[About this task]
Please return only the lines from the one holding "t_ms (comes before" through the one holding "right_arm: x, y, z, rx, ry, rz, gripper", exactly as they appear in the records below, both ends included.

[Dataset records]
------------------------------------

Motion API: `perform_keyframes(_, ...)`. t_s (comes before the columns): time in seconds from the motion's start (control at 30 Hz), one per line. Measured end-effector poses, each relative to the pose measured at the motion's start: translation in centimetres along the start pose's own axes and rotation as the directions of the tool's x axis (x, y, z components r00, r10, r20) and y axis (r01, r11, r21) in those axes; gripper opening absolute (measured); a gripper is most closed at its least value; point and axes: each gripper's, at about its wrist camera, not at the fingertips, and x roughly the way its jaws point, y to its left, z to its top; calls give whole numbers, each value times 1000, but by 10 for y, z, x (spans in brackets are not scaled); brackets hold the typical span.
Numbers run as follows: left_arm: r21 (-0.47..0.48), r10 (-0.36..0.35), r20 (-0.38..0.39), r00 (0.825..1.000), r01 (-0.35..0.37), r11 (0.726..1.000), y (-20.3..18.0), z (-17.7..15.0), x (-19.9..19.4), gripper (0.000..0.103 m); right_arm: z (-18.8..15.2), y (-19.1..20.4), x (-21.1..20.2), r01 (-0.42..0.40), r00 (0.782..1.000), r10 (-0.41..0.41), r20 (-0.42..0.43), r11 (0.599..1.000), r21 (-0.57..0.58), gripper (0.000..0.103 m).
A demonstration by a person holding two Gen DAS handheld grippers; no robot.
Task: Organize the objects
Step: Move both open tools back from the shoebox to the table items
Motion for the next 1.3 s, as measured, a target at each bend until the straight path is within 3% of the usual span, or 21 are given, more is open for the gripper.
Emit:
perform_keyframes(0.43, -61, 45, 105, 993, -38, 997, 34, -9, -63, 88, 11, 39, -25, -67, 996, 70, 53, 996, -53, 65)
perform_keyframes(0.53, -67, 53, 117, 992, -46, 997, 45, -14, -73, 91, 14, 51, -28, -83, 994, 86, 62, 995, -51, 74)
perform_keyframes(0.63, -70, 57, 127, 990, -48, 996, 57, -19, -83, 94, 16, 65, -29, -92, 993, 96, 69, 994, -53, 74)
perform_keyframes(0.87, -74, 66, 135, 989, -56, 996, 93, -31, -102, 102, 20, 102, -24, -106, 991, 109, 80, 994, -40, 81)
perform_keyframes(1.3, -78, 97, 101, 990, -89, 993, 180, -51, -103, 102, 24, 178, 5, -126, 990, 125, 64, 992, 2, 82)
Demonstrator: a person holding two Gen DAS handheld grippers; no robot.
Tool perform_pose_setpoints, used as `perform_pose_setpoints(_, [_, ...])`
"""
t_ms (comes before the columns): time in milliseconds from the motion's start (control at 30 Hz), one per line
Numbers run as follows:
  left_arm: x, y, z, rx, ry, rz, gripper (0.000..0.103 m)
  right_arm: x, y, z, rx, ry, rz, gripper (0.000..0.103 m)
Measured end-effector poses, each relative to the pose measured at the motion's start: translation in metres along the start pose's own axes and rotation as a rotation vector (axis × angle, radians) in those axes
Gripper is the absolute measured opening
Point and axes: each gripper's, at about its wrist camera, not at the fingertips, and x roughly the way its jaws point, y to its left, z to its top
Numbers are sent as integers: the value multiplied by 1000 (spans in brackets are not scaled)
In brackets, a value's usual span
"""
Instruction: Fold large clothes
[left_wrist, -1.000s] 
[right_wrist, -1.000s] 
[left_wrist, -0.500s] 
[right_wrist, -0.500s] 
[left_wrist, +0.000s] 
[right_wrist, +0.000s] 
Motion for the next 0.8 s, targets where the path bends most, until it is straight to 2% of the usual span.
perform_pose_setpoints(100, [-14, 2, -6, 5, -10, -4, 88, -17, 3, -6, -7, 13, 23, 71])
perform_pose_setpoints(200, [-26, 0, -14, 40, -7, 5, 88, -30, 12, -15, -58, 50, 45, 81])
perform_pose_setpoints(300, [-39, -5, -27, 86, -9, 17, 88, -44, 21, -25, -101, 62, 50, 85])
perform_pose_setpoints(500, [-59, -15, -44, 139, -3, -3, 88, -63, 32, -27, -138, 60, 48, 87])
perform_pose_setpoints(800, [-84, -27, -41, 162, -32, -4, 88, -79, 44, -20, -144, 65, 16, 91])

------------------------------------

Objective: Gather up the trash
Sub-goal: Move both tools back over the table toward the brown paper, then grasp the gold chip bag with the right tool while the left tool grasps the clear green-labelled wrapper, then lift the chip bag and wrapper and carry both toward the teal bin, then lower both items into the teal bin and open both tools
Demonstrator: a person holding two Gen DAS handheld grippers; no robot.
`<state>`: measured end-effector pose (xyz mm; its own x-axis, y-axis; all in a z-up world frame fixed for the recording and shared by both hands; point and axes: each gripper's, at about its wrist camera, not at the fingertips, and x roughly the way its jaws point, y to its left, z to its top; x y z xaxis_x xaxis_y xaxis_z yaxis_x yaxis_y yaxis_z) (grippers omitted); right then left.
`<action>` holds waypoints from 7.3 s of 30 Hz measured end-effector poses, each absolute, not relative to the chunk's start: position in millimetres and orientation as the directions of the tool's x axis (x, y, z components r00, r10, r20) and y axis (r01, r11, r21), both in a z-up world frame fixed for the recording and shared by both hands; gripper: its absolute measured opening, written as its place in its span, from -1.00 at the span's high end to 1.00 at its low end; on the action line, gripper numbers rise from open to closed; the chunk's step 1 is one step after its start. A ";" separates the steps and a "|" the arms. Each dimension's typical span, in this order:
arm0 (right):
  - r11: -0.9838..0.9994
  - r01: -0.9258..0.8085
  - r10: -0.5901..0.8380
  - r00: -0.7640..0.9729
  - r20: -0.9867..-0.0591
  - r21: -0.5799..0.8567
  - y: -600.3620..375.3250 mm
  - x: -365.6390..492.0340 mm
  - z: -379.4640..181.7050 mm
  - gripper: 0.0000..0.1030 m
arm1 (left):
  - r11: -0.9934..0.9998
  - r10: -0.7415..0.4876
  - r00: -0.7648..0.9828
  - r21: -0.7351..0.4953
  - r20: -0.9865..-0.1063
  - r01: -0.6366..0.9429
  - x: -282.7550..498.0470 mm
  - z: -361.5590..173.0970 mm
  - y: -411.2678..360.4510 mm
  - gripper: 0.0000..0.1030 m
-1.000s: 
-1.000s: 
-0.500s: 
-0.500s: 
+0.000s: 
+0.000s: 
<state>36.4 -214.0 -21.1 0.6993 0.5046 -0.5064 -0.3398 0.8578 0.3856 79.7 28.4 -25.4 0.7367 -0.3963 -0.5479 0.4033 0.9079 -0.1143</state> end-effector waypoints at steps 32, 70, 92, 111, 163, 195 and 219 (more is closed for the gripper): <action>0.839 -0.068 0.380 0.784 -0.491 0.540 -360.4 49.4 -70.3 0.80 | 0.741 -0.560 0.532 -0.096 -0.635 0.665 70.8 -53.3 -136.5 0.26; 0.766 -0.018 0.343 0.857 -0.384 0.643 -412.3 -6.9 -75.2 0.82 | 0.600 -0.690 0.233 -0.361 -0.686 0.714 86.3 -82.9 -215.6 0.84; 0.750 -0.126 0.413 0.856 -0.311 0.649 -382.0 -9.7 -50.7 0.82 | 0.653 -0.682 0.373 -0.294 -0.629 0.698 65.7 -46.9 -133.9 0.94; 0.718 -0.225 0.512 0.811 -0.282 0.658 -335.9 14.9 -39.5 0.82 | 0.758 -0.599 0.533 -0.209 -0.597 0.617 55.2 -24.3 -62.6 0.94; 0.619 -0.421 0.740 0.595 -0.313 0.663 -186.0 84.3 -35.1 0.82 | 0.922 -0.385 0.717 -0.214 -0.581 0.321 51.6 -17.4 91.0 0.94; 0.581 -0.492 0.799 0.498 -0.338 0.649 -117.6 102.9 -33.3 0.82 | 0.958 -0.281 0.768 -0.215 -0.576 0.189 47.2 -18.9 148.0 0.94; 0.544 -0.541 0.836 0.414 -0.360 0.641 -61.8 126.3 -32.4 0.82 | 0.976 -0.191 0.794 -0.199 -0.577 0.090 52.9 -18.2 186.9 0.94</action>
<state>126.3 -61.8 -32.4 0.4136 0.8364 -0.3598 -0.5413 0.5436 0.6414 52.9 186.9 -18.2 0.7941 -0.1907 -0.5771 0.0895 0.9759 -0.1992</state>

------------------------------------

[Output]
t_ms (comes before the columns): time in milliseconds from the motion's start (control at 30 Hz), one per line
Numbers run as follows:
  left_arm: x, y, z, rx, ry, rz, gripper (0.000..0.103 m)
  right_arm: x, y, z, rx, ry, rz, gripper (0.000..0.103 m)

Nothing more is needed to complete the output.